Gunnar was struggling with the run; the pit had taken away his long-term endurance. In the pit, victory depended on the quick strike, and most fighters had a thick layer of fat to absorb blows. Gunnar was not yet thick but had still lost most of his long-distance training he developed in the
Agoge. After the second hour of running, he started lagging behind, and soon he was last.

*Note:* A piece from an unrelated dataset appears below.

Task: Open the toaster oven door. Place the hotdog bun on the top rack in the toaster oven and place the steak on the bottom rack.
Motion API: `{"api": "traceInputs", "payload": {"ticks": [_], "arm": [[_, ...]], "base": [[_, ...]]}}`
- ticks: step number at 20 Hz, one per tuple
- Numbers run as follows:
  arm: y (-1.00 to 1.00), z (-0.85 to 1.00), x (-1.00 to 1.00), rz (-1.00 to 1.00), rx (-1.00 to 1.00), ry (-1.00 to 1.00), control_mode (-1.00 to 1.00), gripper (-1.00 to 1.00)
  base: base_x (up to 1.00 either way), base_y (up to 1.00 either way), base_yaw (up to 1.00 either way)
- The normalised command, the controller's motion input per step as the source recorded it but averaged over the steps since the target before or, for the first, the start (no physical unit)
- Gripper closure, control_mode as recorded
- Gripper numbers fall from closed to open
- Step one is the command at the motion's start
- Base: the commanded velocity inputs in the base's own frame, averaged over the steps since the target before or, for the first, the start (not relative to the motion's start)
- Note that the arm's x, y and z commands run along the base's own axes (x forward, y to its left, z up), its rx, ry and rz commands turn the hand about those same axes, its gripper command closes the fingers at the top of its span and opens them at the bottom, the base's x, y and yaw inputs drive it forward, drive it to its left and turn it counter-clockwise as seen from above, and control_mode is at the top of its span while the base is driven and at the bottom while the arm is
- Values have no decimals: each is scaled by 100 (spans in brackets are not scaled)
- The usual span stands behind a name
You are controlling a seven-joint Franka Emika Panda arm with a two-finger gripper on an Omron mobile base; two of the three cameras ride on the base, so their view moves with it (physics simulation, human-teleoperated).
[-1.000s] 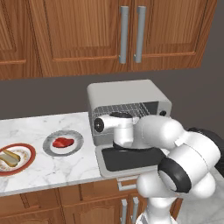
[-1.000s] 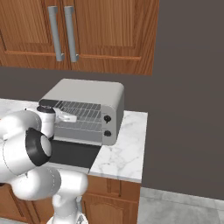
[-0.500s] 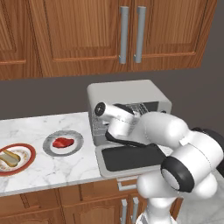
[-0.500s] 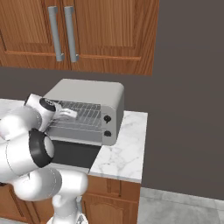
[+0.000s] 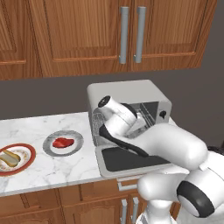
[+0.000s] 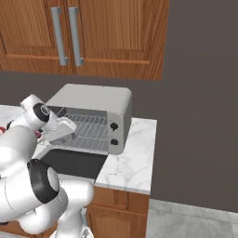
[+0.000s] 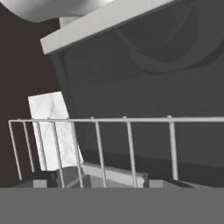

The three other members of the Warrior Class began to lap Gunnar, one by one. Alkippe the Amazon passed him, and her presence sent a small chill up Gunnar’s spine. She was tall and thick, and for this exercise she kept most of her brown hair in a braided bun, which was now soaked with sweat. Her appearance didn’t unnerve Gunnar so much, but he felt uncomfortable being this close to an Amazon and considered attacking her preemptively.
Amazons do bad things to Spartans
, thought Gunnar,
but I must admit that this Alkippe is impressive. She’d be in first place were it not for the fact that she refuses to remove her armor while she runs.

Horus, the falcon-faced Egyptian god of hunting, was doing pretty well too; he started out fast and then seemed to coast the rest of the way. His large eyes and beaked nose resembled that of a bird, but his body was that of a human, and his long, brown legs ran with effortless strides.
He runs as the falcon flies,
thought Gunnar.
He has a burst of speed, but he can also glide.